Response of the rat heart to catecholamines and thyroid hormones
Zimmer, H.G.; Irlbeck, M.; Kolbeck-Rühmkorff, C.K.
Molecular and Cellular Biochemistry 147(1-2): 105-114
ISSN/ISBN: 0300-8177 PMID: 7494538 DOI: 10.1007/bf00944790
Catecholamines and thyroid hormones have a similar influence on heart function and metabolism, but this may occur in a differential manner and to a different extent. In this study, the effects of norepinephrine (NE) and of triiodothyronine (T-3) were studied in regard to the function of the left (LV) and right ventricle (RV) and to the oxidative pentose phosphate pathway (PPP). NE was applied in rats as continuous i.v. infusion (0.2 mg/kg/h) for three days. T-3 was given as daily s.c. injections (0.2 mg/kg) for the same period of time. LV and RV function was measured in the closed-chest trapanal-anesthetized animals using special Millar ultraminature catheter pressure transducers. NE induced an increase in heart rate, in mean arterial pressure, and in total peripheral resistance (TPR). The cardiac RNA/DNA and the left ventricular weight/body weight ratios were increased by about 40%. These effects were prevented by simultaneous alpha- and beta-receptor blockade with prazosin and metoprolol, respectively, but not by verapamil which abolished the hemodynamic effects. RVSP was significantly elevated by NE in a dose-dependent manner. The functional effects of T-3 on the LV were not as pronounced as those induced by NE. Heart rate and LV dp/dt-max were increased by T-3 and this increase was prevented by concomitant beta-receptor blockade with metoprolol. In contrast to NE, T-3 induced an increase in cardiac output and a concomitant decrease in TPR. The RNA/DNA ratio was elevated and cardiac hypertrophy bad developed after treatment for three days with T-3. These changes were not affected by beta-receptor blockade with metoprolol.

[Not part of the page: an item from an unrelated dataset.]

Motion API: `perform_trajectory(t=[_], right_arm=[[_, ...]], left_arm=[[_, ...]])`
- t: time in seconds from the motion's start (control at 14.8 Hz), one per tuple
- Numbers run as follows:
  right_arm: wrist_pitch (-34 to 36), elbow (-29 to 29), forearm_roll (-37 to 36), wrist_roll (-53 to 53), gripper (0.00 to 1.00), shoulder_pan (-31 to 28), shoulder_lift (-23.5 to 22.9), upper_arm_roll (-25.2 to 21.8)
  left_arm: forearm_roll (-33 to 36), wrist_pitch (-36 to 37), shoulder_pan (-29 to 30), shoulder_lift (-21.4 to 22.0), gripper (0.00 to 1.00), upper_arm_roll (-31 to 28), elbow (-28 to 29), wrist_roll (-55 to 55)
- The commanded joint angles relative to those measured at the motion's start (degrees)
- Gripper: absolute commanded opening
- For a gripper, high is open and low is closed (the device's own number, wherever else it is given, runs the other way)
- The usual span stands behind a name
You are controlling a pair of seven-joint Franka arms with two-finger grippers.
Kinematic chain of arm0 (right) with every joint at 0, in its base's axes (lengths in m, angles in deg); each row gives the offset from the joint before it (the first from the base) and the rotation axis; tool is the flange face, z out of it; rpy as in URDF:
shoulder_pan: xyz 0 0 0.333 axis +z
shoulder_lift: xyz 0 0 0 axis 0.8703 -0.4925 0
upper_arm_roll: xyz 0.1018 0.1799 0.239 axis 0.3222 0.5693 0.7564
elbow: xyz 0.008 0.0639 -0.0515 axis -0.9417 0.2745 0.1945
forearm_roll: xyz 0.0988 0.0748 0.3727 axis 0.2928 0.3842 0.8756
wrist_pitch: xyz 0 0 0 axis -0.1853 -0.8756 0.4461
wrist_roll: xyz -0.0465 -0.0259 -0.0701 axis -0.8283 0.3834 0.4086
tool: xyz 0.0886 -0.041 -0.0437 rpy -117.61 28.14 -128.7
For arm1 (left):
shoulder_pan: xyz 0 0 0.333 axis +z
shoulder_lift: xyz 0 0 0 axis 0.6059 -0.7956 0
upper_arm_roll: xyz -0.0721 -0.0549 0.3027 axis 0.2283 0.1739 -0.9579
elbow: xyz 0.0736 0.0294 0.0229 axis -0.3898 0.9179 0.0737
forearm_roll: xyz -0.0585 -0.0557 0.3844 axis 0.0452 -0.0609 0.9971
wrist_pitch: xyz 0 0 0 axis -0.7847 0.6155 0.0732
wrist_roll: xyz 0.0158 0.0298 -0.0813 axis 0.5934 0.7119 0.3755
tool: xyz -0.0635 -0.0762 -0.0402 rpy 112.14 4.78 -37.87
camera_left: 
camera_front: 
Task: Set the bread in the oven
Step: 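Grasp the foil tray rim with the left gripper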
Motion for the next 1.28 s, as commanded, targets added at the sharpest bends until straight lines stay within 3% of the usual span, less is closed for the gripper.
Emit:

RVSP was increased by T-3 to a lesser extent than with NE. In metabolic terms it turned out that only NE, but not T-3 had a stimulating effect on the cardiac PPP. NE increased the mRNA and activity of glucose-6-phosphate dehydrogenase (G-6-PD), the first and regulating enzyme of this pathway. However, there was no effect of T-3 on G-6-PD activity nor on 6-phosphogluconate dehydrogenase activity, one of the following enzymes in the pathway within the first 5 days of T-3 treatment. These results demonstrate that the functional effects of T-3 were not as pronounced as or even different from those of NE, and that T-3 lacked a stimulating effect on the cardiac PPP.